Items from a dataset:
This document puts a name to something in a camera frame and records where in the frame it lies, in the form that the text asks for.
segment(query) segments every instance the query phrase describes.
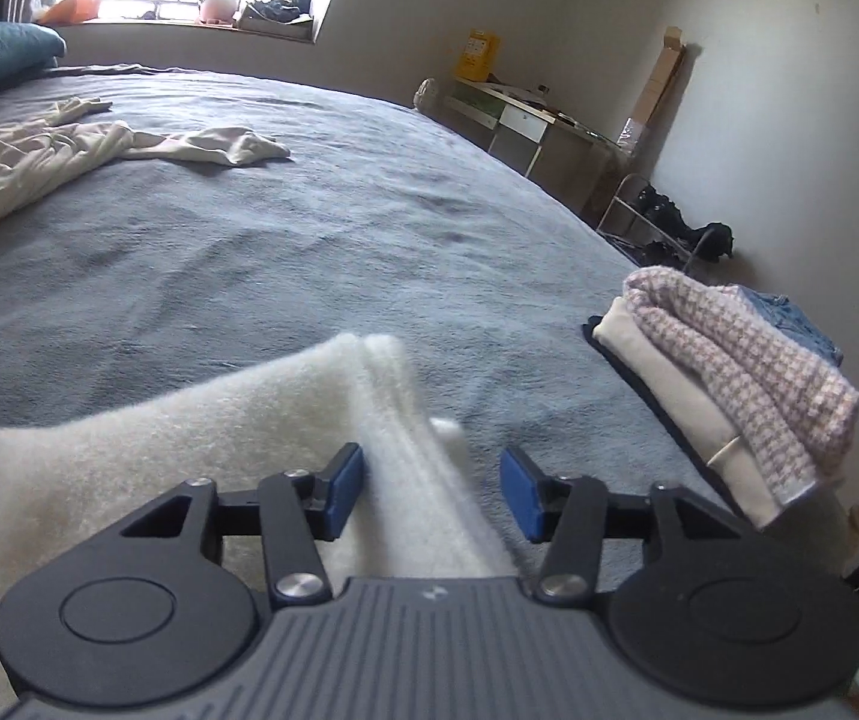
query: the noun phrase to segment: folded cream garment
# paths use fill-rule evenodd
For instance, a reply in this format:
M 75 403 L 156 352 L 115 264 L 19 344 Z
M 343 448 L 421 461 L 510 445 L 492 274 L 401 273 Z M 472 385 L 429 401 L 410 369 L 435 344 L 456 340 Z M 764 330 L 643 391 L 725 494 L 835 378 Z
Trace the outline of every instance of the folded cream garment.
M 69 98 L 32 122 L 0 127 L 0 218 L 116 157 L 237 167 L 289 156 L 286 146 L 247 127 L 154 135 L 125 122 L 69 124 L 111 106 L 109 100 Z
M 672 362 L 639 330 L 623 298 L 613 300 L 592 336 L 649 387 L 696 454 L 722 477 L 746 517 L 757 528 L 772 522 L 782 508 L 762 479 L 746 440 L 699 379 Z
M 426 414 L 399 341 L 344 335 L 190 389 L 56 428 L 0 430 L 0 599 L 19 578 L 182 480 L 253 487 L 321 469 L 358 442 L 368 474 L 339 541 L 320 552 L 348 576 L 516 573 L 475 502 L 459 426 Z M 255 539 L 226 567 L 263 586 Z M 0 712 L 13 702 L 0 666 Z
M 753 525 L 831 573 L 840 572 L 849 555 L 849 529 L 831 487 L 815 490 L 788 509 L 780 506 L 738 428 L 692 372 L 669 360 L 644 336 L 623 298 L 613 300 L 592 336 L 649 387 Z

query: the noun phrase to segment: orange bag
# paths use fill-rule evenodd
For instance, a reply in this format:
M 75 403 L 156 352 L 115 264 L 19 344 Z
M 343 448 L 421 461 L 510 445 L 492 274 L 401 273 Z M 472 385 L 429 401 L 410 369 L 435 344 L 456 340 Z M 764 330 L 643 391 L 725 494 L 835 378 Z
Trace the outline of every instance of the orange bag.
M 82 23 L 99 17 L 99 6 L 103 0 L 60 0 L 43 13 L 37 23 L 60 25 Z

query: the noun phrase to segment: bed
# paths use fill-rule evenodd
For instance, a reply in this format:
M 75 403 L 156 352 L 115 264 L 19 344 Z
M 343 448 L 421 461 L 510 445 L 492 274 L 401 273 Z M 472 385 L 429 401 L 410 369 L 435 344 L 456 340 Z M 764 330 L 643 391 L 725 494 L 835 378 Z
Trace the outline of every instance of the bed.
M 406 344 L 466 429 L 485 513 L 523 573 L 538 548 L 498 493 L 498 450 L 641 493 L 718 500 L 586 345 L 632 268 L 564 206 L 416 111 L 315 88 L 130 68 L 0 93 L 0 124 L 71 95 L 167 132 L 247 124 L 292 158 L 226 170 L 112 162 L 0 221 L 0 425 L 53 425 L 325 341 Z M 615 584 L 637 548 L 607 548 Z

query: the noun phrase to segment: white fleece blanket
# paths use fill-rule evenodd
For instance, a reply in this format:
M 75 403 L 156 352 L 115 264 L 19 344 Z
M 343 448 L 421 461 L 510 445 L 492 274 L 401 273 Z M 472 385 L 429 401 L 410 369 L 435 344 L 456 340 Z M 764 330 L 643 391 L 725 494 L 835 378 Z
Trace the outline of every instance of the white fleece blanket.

--

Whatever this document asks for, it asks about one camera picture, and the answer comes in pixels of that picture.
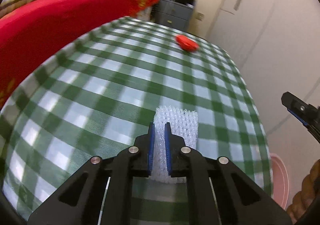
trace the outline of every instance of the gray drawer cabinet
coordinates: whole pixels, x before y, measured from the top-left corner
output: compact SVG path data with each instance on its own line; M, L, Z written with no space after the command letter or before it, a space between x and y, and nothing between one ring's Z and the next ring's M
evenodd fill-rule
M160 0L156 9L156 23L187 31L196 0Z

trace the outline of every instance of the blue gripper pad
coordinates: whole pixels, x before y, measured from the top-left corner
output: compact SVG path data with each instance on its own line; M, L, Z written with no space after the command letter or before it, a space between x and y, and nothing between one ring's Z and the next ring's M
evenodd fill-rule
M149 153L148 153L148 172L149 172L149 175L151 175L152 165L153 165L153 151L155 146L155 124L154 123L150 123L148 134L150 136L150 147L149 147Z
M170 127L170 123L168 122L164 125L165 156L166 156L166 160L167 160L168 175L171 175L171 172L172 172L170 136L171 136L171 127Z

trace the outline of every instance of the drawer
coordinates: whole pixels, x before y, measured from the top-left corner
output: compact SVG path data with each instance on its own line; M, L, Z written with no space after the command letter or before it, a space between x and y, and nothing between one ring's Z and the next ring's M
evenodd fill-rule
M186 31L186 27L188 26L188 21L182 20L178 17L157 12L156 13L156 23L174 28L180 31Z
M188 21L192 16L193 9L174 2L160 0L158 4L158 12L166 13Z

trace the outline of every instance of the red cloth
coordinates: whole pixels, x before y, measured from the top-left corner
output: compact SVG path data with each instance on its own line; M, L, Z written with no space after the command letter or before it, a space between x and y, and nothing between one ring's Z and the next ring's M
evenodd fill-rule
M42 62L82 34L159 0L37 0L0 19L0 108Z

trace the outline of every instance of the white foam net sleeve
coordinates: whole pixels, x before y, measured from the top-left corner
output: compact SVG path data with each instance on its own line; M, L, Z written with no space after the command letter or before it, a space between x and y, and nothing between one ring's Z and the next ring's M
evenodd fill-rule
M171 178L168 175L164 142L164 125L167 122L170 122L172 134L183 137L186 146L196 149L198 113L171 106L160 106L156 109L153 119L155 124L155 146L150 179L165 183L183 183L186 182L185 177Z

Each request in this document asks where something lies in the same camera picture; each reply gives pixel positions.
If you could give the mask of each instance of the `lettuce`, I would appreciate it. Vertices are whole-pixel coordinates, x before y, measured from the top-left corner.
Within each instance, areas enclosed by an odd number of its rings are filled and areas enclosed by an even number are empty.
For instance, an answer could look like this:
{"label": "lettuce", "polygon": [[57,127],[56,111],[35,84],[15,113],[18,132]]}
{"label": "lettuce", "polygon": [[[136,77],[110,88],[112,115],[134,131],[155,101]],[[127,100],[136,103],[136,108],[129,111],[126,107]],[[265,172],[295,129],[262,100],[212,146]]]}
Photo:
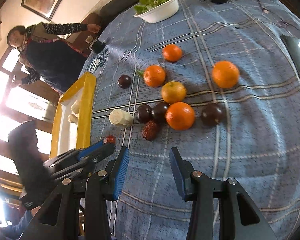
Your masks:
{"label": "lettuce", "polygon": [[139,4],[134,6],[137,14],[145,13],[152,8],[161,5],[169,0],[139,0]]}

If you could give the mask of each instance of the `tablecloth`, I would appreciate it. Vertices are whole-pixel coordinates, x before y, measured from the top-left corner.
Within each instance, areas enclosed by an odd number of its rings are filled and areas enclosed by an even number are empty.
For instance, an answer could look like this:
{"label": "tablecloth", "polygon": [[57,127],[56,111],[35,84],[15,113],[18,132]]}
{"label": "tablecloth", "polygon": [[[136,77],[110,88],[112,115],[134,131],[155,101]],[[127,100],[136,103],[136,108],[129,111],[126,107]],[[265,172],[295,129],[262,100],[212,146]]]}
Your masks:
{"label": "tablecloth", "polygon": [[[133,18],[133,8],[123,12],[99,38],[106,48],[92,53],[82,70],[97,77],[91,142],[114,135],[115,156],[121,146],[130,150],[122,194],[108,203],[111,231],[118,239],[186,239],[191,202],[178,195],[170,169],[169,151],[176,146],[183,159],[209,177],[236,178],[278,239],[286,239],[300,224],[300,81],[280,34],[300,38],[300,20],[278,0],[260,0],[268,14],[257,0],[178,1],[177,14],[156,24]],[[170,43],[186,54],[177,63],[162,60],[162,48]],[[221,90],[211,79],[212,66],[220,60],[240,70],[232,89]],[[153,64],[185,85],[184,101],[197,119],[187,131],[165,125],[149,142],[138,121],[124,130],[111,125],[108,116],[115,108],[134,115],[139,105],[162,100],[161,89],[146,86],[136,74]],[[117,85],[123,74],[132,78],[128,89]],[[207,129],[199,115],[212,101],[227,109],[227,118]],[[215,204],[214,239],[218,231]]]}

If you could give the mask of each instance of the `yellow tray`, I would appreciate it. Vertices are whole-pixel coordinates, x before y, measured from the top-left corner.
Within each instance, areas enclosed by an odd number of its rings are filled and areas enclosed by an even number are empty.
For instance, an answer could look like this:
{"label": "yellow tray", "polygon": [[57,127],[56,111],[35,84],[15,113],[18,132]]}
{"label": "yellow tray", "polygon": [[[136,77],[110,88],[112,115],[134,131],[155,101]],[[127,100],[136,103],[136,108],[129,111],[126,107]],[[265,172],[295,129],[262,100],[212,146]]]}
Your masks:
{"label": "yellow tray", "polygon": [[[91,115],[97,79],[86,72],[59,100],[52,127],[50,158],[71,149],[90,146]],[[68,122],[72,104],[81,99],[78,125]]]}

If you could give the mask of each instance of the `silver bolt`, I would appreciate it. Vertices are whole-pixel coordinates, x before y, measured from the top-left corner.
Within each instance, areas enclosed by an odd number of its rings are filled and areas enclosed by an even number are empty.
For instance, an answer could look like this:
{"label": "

==

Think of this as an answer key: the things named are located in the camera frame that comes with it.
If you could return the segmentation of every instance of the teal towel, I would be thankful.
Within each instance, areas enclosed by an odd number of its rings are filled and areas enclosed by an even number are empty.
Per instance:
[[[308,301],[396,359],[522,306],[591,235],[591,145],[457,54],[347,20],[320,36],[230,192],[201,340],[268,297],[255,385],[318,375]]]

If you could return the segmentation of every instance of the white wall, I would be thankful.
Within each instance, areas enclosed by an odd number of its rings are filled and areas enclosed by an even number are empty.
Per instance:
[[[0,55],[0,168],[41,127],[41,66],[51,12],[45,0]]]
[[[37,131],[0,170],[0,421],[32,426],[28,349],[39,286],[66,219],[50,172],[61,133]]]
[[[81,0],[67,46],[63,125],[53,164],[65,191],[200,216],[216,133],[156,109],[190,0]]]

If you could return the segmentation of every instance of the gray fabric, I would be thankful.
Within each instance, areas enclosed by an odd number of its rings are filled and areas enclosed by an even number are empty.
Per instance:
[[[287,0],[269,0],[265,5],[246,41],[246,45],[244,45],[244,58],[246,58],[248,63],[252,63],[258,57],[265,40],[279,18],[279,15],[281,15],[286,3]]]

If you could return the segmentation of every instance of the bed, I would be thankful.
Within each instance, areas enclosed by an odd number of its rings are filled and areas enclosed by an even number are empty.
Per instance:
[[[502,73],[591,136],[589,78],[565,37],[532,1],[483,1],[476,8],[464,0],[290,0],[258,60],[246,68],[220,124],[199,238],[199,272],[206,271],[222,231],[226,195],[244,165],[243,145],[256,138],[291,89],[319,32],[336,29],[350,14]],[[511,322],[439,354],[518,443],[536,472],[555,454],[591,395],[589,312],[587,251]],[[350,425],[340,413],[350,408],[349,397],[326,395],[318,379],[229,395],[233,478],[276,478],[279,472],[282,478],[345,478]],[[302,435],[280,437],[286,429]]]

> **Brief**:
Please copy the lines above from the line with "query: the noun phrase to segment: white" up to and including the line with "Trace the outline of every instance of the white fleece", exactly as written and with nothing else.

> **Exercise response**:
query: the noun phrase to segment: white fleece blanket
# paths use fill-rule evenodd
For instance, a reply in this format:
M 75 403 L 156 352 L 115 264 L 19 344 Z
M 343 448 L 421 461 L 510 445 L 492 274 L 401 273 Z M 472 385 L 429 401 L 410 369 L 435 344 L 456 340 Z M 764 330 L 643 391 L 725 494 L 835 378 Z
Trace the outline of every instance of the white fleece blanket.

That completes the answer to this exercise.